By its definition, the SINR at a receiver at a particular location in the broadcast area increases with the received aggregate useful signal, which is the superposition of all useful signals from individual transmitters, and decreases with the aggregate interference, which is the superposition of all interfering signals from individual transmitters, and with the noise level, which may be assumed to be a location independent constant. Depending on the deployment of the broadcast network, either the interference can dominate the noise or vice versa. If the noise dominates, the SINR increases with decreasing distance to the transmitters. Even if the interference dominates, generally the SINR increases with decreasing distance to the transmitters, because the interference will increase less than the useful signal.
Accordingly, the minimum SINR in an SFN broadcast area is generally dependent on the inter-site distance (ISD), defined as the average distance between any pair of transmitter sites in a region of the broadcast area. The SINR typically decreases with increasing ISD. The minimum SINR in a broadcast area typically occurs in a region of the broadcast area with a large ISD.
The minimum SINR (which may be a percentile) in a given broadcast area is generally determined by measurement.
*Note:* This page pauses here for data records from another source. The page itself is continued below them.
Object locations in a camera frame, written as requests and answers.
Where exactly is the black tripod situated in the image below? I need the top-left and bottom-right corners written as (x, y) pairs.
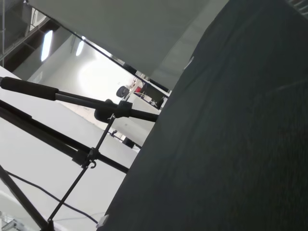
top-left (0, 76), bottom-right (160, 231)

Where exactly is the black office chair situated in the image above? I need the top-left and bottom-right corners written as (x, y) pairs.
top-left (116, 86), bottom-right (131, 99)

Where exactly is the black floor cable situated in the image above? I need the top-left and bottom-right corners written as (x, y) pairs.
top-left (4, 169), bottom-right (100, 224)

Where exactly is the black bench cloth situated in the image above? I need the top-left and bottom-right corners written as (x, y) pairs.
top-left (96, 0), bottom-right (308, 231)

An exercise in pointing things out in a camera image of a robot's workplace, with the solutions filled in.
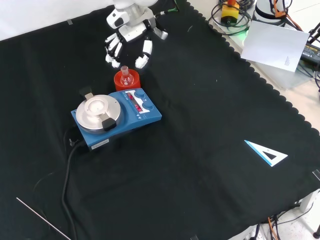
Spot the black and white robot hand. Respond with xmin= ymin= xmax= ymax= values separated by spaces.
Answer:
xmin=104 ymin=7 xmax=169 ymax=70

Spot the clear glass round-bottom flask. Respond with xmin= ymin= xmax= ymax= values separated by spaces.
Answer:
xmin=119 ymin=65 xmax=133 ymax=87

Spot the blue heater with steel plate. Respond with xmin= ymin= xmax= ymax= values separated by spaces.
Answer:
xmin=70 ymin=86 xmax=163 ymax=152

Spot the yellow stop button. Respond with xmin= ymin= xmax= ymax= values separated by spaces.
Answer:
xmin=220 ymin=0 xmax=241 ymax=26

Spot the black bench cloth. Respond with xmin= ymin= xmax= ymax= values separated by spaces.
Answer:
xmin=0 ymin=0 xmax=320 ymax=240

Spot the pale board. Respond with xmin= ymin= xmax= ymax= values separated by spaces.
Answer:
xmin=240 ymin=20 xmax=311 ymax=74

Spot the white and blue triangle ruler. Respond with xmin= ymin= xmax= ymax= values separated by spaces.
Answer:
xmin=243 ymin=139 xmax=289 ymax=168

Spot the black power adapter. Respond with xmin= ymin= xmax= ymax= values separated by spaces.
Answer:
xmin=299 ymin=41 xmax=320 ymax=64

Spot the thin glass rod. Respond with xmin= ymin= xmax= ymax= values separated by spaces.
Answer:
xmin=15 ymin=197 xmax=72 ymax=240

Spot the white table leg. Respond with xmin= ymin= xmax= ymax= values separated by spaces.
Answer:
xmin=299 ymin=190 xmax=320 ymax=214

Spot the red plastic flask ring stand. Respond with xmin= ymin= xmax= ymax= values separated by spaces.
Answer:
xmin=113 ymin=69 xmax=142 ymax=92

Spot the black coiled cable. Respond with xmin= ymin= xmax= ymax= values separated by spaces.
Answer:
xmin=210 ymin=0 xmax=252 ymax=36

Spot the black heater power cable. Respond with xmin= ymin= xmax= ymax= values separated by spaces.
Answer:
xmin=60 ymin=126 xmax=88 ymax=240

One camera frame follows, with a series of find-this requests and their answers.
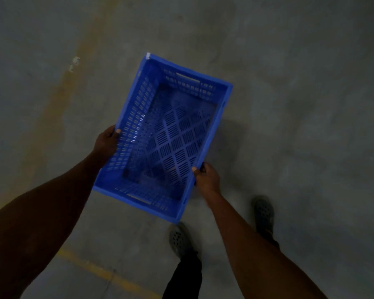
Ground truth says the person's left hand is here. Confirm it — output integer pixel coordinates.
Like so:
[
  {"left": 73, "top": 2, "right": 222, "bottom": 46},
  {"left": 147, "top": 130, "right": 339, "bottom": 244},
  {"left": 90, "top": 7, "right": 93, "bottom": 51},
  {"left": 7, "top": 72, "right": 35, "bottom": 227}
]
[{"left": 92, "top": 125, "right": 122, "bottom": 165}]

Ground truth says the person's right forearm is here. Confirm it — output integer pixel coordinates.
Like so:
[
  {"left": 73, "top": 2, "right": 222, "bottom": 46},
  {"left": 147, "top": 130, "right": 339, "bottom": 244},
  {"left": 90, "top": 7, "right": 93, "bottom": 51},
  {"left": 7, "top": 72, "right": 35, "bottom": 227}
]
[{"left": 206, "top": 191, "right": 328, "bottom": 299}]

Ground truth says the person's black trouser leg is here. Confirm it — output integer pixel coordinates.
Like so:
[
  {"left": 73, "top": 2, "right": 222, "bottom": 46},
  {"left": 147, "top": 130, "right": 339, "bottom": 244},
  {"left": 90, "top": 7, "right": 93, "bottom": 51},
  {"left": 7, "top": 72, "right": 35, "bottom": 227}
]
[{"left": 162, "top": 250, "right": 203, "bottom": 299}]

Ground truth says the person's right hand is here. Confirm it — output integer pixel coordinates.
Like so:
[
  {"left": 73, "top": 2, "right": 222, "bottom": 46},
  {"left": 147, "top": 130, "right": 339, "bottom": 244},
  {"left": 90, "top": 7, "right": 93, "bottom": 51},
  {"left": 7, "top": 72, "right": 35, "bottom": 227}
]
[{"left": 192, "top": 162, "right": 221, "bottom": 201}]

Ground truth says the grey perforated clog shoe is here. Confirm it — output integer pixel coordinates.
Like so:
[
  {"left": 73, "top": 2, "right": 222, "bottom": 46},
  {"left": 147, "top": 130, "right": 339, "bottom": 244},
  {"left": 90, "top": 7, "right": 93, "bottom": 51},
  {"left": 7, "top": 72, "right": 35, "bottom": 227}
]
[
  {"left": 252, "top": 197, "right": 275, "bottom": 235},
  {"left": 169, "top": 222, "right": 194, "bottom": 258}
]

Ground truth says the blue perforated plastic crate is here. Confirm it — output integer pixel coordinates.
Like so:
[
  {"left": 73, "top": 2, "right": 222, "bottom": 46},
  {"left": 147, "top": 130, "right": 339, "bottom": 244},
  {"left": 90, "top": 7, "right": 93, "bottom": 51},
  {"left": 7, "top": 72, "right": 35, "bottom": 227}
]
[{"left": 92, "top": 52, "right": 234, "bottom": 224}]

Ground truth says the person's left forearm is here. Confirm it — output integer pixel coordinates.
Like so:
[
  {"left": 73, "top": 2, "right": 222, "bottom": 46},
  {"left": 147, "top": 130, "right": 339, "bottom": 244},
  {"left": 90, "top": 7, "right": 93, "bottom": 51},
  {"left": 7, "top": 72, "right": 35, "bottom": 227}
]
[{"left": 0, "top": 151, "right": 104, "bottom": 299}]

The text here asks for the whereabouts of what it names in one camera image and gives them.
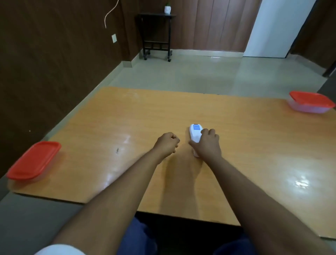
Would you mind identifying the person's right hand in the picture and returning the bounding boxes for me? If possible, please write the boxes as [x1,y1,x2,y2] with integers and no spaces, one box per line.
[189,128,222,162]

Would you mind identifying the person's left hand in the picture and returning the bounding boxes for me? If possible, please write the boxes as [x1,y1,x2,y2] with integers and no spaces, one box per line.
[152,132,180,160]

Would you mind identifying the white handheld thermometer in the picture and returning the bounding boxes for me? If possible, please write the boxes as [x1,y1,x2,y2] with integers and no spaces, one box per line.
[189,123,208,158]

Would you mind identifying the person's left forearm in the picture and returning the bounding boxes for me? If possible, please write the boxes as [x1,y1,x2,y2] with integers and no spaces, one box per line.
[51,153,164,255]

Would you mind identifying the person's right forearm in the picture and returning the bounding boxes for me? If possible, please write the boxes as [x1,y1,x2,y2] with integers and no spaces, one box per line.
[205,155,336,255]

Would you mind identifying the blue trousers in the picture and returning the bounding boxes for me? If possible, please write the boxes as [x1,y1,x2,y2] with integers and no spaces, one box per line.
[125,217,254,255]

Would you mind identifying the black wheeled side table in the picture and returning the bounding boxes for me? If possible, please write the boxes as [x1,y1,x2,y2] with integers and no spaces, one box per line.
[135,12,177,62]

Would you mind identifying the red-lidded plastic container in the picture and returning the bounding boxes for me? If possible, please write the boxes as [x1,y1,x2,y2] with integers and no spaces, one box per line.
[287,91,336,114]
[6,141,62,182]

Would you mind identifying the white door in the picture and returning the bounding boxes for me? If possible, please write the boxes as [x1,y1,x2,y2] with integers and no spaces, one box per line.
[243,0,317,59]

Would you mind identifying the white shirt sleeve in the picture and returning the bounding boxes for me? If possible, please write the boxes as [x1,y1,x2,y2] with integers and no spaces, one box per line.
[34,244,87,255]

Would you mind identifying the white hanging cable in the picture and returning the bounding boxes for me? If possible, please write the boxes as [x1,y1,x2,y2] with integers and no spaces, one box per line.
[104,0,119,29]
Then a transmission mode is chosen to achieve the desired error rate. However, in an SFN network, increasing for example the transmit power might be sufficient to increase the Signal to Noise Ratio, but at the same time may increase interference and thus lead to a decreasing SINR. The minimum SINR in the broadcast area may also decrease (and may occur at different locations in the broadcast area).
Using different transmission modes on the same radio resources would make it more difficult to superpose the signals received from transmitter sites using the different modes, in particular in the case of SFNs. In SFN broadcast areas comprising a region or regions of small ISD (e.g., cities) and a region or regions of large ISD (e.g., rural areas), it is thus difficult to find an optimal transmission mode. In case a transmission mode is chosen which is sufficiently robust to achieve full coverage also in the region of large ISD, this transmission mode will not exploit the higher SINR achieved in regions of small ISD and therefore the spectral efficiency in these regions will be lower than in the case that a less robust transmission mode had been used that still achieves full coverage in regions of small ISD.
In regions of small ISD the SINR is high. This allows to achieve full coverage even for transmission modes which are less robust and can therefore provide a higher throughput. These transmission modes are however not sufficiently robust for the regions of large ISD and therefore cannot achieve full coverage in these regions.
Accordingly, there is a need for a technique for controlling a wireless broadcast transmission of media data via multiple transmitter sites into a broadcast area with different inter-site distances, wherein the technique provides for a high spectral efficiency in regions of small ISD and at the same time for an acceptable reception quality in regions of large ISD.